-- Stored data follows --

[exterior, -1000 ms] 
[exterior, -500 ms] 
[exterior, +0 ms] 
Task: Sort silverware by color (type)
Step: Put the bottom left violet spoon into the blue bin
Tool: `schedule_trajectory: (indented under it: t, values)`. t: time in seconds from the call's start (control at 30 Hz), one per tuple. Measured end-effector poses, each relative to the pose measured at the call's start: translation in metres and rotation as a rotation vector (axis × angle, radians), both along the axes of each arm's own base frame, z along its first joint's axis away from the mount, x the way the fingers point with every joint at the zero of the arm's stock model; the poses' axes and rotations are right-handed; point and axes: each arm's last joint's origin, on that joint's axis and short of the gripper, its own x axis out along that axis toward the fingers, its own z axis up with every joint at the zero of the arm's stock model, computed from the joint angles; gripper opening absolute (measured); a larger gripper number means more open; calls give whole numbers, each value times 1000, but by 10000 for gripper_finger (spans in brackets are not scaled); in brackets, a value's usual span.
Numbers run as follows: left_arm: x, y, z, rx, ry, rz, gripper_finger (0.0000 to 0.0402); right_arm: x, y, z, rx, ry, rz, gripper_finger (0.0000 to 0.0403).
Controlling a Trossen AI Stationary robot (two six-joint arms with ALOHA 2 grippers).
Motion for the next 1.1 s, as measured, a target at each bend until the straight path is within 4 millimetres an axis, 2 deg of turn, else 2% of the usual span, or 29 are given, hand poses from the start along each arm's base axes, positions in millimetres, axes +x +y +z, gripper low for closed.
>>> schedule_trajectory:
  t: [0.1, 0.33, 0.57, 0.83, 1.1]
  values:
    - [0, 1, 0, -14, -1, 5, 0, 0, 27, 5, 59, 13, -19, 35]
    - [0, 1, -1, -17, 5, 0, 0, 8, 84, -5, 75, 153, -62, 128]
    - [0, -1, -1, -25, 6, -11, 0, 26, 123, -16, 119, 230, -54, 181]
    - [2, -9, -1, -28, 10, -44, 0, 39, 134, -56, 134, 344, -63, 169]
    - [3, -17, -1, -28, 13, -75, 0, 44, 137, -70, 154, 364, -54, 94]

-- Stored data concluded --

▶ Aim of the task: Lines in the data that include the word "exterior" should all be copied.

▶ Answer:
[exterior, -1000 ms] 
[exterior, -500 ms] 
[exterior, +0 ms] 

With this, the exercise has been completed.